*** Block opens ***

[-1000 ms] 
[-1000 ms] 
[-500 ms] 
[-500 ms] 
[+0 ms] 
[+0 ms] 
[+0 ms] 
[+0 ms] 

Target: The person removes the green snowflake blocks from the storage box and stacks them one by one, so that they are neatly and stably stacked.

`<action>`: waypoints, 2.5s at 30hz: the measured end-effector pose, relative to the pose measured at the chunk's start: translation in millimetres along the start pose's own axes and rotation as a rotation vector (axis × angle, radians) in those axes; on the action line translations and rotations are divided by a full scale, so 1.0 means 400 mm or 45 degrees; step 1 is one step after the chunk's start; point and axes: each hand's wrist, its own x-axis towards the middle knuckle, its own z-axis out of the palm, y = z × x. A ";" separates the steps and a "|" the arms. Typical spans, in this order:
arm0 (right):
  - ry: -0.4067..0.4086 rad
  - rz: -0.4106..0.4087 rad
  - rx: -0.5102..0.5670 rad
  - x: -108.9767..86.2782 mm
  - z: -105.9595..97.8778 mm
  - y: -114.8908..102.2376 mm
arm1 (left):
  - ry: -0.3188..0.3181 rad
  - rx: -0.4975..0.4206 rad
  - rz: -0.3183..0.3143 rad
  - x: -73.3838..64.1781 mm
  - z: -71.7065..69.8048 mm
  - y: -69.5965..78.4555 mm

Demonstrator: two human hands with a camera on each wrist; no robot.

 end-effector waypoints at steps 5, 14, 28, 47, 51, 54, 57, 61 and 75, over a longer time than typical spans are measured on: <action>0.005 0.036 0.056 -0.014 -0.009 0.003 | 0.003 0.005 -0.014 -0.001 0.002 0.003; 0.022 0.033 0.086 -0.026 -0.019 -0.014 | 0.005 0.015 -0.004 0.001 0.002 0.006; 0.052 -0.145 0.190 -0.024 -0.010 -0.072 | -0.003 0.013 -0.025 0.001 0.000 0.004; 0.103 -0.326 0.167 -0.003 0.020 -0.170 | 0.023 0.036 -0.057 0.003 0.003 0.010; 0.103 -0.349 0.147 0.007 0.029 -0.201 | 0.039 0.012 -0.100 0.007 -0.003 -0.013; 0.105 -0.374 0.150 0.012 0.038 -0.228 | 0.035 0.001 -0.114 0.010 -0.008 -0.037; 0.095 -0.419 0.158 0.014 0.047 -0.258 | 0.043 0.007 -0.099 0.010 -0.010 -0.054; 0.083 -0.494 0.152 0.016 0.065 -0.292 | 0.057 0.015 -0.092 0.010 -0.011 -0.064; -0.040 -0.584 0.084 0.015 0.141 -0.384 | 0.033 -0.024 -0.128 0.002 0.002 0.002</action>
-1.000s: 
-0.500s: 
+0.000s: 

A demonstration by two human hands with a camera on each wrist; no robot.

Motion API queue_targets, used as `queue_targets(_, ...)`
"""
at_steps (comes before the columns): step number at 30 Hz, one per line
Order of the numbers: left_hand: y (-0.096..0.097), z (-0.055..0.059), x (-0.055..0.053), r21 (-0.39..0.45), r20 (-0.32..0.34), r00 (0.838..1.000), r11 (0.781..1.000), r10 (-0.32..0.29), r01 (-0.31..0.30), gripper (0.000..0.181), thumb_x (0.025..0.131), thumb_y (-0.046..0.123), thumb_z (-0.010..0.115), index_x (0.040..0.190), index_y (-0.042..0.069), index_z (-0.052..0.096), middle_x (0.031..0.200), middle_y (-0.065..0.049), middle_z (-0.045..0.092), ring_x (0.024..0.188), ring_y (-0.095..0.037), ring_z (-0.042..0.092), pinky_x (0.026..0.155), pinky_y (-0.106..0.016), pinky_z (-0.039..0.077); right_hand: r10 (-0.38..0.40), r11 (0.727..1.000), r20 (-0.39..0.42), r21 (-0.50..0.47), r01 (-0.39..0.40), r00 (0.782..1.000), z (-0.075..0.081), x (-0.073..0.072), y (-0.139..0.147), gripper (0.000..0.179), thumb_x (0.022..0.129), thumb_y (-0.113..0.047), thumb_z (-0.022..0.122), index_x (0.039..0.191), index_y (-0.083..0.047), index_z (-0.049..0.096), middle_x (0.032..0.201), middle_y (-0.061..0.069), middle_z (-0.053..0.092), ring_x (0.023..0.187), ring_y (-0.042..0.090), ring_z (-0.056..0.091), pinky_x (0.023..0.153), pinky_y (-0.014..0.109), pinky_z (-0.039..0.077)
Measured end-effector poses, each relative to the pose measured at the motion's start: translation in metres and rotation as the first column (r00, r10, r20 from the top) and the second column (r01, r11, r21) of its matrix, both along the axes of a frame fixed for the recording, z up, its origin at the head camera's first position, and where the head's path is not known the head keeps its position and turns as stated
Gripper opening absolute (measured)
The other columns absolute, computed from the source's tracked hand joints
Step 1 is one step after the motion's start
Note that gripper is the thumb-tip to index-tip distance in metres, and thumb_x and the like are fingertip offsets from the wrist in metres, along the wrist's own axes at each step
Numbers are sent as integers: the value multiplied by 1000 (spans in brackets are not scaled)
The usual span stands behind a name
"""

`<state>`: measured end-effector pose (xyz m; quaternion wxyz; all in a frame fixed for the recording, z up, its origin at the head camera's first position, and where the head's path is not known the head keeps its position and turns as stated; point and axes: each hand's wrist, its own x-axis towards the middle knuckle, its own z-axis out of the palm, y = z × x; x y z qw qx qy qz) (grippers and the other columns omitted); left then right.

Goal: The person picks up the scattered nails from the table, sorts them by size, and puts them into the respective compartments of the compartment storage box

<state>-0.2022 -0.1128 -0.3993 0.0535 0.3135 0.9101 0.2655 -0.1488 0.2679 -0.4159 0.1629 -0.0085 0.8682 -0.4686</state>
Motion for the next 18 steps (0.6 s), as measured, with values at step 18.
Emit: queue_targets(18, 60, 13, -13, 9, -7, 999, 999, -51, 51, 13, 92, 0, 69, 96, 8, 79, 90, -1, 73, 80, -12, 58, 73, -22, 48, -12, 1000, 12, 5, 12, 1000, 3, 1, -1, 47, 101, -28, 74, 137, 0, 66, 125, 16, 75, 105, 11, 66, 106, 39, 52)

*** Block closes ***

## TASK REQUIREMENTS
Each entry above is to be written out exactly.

## TASK RESULT
[-1000 ms] 
[-1000 ms] 
[-500 ms] 
[-500 ms] 
[+0 ms] 
[+0 ms] 
[+0 ms] 
[+0 ms] 

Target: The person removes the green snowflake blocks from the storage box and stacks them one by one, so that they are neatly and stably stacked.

`<action>`: waypoints, 2.5s at 30hz: the measured end-effector pose, relative to the pose measured at the chunk's start: translation in millimetres along the start pose's own axes and rotation as a rotation vector (axis × angle, radians) in those axes; on the action line translations and rotations are divided by a full scale, so 1.0 means 400 mm or 45 degrees; step 1 is one step after the chunk's start; point and axes: each hand's wrist, its own x-axis towards the middle knuckle, its own z-axis out of the palm, y = z × x. A ";" separates the steps and a "|" the arms. Typical spans, in this order:
arm0 (right):
  - ry: -0.4067..0.4086 rad
  - rz: -0.4106..0.4087 rad
  - rx: -0.5102..0.5670 rad
  - x: -108.9767..86.2782 mm
  - z: -105.9595..97.8778 mm
  - y: -114.8908..102.2376 mm
arm1 (left):
  - ry: -0.3188..0.3181 rad
  - rx: -0.4975..0.4206 rad
  - rz: -0.3183..0.3143 rad
  - x: -73.3838..64.1781 mm
  - z: -71.7065..69.8048 mm
  - y: -69.5965..78.4555 mm

Demonstrator: two human hands with a camera on each wrist; no robot.

 end-effector waypoints at steps 5, 14, 28, 47, 51, 54, 57, 61 and 75, over a longer time than typical spans are measured on: <action>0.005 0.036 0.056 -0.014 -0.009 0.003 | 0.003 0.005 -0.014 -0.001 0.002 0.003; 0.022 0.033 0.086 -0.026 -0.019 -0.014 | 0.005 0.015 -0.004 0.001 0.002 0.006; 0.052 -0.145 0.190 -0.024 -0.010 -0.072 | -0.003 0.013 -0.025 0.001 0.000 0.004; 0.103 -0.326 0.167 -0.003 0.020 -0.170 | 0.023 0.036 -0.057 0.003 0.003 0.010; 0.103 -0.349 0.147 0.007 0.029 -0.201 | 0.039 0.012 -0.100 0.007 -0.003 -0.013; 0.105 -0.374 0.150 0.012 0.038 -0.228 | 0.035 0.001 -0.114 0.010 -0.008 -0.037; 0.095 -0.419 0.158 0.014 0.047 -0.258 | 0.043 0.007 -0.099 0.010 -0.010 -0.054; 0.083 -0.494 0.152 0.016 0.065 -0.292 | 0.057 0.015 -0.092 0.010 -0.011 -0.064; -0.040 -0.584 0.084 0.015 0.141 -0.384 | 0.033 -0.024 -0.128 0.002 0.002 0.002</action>
-1.000s: 
-0.500s: 
+0.000s: 

A demonstration by two human hands with a camera on each wrist; no robot.

Motion API queue_targets, used as `queue_targets(_, ...)`
"""
at_steps (comes before the columns): step number at 30 Hz, one per line
Order of the numbers: left_hand: y (-0.096..0.097), z (-0.055..0.059), x (-0.055..0.053), r21 (-0.39..0.45), r20 (-0.32..0.34), r00 (0.838..1.000), r11 (0.781..1.000), r10 (-0.32..0.29), r01 (-0.31..0.30), gripper (0.000..0.181), thumb_x (0.025..0.131), thumb_y (-0.046..0.123), thumb_z (-0.010..0.115), index_x (0.040..0.190), index_y (-0.042..0.069), index_z (-0.052..0.096), middle_x (0.031..0.200), middle_y (-0.065..0.049), middle_z (-0.045..0.092), ring_x (0.024..0.188), ring_y (-0.095..0.037), ring_z (-0.042..0.092), pinky_x (0.026..0.155), pinky_y (-0.106..0.016), pinky_z (-0.039..0.077); right_hand: r10 (-0.38..0.40), r11 (0.727..1.000), r20 (-0.39..0.42), r21 (-0.50..0.47), r01 (-0.39..0.40), r00 (0.782..1.000), z (-0.075..0.081), x (-0.073..0.072), y (-0.139..0.147), gripper (0.000..0.179), thumb_x (0.022..0.129), thumb_y (-0.113..0.047), thumb_z (-0.022..0.122), index_x (0.039..0.191), index_y (-0.083..0.047), index_z (-0.049..0.096), middle_x (0.032..0.201), middle_y (-0.061..0.069), middle_z (-0.053..0.092), ring_x (0.023..0.187), ring_y (-0.042..0.090), ring_z (-0.056..0.091), pinky_x (0.023..0.153), pinky_y (-0.014..0.109), pinky_z (-0.039..0.077)
Measured end-effector poses, each relative to the pose measured at the motion's start: translation in metres and rotation as the first column (r00, r10, r20 from the top) and the second column (r01, r11, r21) of its matrix, both along the axes of a frame fixed for the recording, z up, its origin at the head camera's first position, and where the head's path is not known the head keeps its position and turns as stated
Gripper opening absolute (measured)
The other columns absolute, computed from the source's tracked hand joints
Step 1 is one step after the motion's start
Note that gripper is the thumb-tip to index-tip distance in metres, and thumb_x and the like are fingertip offsets from the wrist in metres, along the wrist's own axes at each step
Numbers are sent as integers: the value multiplied by 1000 (spans in brackets are not scaled)
The usual span stands behind a name
"""

`<state>`: measured end-effector pose (xyz m; quaternion wxyz; all in a frame fixed for the recording, z up, its origin at the head camera's first position, and where the head's path is not known the head keeps its position and turns as stated; point and axes: each hand's wrist, its own x-axis towards the middle knuckle, its own z-axis out of the palm, y = z × x; x y z qw qx qy qz) (grippers and the other columns omitted); left then right.

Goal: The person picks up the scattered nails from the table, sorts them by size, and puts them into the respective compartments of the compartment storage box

<state>-0.2022 -0.1128 -0.3993 0.0535 0.3135 0.9101 0.2655 -0.1488 0.2679 -0.4159 0.1629 -0.0085 0.8682 -0.4686</state>
Motion for the next 18 steps (0.6 s), as measured, with values at step 18.
Emit: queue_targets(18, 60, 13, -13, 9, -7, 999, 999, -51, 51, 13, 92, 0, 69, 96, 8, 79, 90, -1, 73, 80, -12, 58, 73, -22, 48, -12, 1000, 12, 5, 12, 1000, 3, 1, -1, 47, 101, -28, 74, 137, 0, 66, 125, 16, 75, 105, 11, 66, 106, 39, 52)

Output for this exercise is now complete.